[EXERCISE REQUIREMENTS]:
Please report every line of the listing below that has the word "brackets" in it.

[DATA BELOW]:

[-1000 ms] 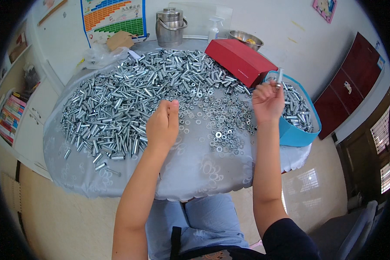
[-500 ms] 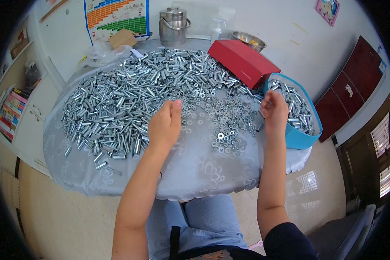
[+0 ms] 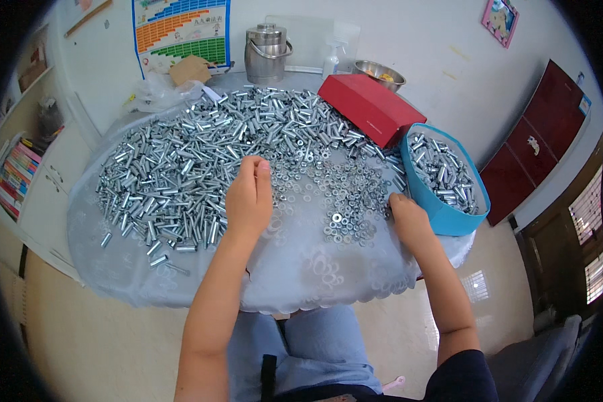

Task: The person sits at a table covered with a large pile of metal bolts and washers. They repeatedly pick up a bolt and a washer, thread the washer onto the bolt, and place the assembled unit into a blue container. The process is continuous and repetitive throughout the clip.

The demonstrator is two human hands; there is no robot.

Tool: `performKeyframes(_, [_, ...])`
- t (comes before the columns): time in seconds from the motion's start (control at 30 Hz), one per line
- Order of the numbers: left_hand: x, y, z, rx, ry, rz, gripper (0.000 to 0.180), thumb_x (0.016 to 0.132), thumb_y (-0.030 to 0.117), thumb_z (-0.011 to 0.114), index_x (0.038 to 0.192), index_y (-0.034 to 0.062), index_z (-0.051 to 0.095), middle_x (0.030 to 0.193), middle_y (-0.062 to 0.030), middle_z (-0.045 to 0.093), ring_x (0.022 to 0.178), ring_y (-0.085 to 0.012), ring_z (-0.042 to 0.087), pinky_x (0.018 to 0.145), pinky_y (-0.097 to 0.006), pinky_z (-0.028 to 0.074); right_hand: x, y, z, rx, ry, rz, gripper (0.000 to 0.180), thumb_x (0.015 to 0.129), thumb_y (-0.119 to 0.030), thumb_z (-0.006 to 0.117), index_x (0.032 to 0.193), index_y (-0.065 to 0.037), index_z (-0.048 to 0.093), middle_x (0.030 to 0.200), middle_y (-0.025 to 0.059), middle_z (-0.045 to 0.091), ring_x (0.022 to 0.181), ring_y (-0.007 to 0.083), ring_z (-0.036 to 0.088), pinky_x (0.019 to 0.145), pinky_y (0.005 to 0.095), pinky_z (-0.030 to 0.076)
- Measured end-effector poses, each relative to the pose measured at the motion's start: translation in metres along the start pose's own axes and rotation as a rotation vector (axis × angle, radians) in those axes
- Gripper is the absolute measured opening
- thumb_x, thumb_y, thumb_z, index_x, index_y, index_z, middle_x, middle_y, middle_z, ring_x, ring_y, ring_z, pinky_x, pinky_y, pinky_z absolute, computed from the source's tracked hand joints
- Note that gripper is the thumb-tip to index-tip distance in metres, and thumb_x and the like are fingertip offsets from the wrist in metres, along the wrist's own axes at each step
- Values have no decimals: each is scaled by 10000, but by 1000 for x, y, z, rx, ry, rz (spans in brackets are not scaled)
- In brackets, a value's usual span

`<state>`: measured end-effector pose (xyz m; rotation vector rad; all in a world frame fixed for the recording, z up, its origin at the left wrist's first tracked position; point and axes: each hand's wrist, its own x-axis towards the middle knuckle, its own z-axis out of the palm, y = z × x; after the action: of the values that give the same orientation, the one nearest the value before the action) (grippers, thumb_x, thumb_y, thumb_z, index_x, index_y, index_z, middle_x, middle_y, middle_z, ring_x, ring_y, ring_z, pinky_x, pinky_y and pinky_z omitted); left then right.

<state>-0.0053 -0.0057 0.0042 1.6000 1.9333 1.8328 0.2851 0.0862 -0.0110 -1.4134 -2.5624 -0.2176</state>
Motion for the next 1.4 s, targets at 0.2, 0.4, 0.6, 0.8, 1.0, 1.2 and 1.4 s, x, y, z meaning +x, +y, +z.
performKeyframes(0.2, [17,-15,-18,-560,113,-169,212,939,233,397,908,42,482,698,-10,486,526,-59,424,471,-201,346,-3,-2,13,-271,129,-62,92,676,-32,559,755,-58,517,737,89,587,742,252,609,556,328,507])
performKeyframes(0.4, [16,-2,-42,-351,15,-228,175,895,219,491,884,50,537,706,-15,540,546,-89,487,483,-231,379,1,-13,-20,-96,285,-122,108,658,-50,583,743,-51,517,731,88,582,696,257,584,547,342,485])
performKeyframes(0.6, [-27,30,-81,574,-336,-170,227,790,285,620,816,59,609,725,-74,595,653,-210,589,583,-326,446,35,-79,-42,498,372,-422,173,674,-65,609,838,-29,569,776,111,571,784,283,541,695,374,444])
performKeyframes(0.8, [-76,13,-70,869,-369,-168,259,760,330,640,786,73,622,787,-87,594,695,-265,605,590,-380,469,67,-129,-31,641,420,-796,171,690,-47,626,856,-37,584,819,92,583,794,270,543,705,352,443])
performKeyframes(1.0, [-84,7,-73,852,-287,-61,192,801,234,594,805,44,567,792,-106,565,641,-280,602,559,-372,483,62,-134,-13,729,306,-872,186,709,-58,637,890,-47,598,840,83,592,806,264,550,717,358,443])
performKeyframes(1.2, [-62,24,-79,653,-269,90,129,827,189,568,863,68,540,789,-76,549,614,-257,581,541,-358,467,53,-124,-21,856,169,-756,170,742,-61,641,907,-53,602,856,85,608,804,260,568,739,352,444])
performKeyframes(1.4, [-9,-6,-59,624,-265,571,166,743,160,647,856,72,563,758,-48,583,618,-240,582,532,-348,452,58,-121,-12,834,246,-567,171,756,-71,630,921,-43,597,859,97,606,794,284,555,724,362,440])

[REPLY TO THE EXERCISE]:
- Values have no decimals: each is scaled by 10000, but by 1000 for x, y, z, rx, ry, rz (spans in brackets are not scaled)
- In brackets, a value's usual span

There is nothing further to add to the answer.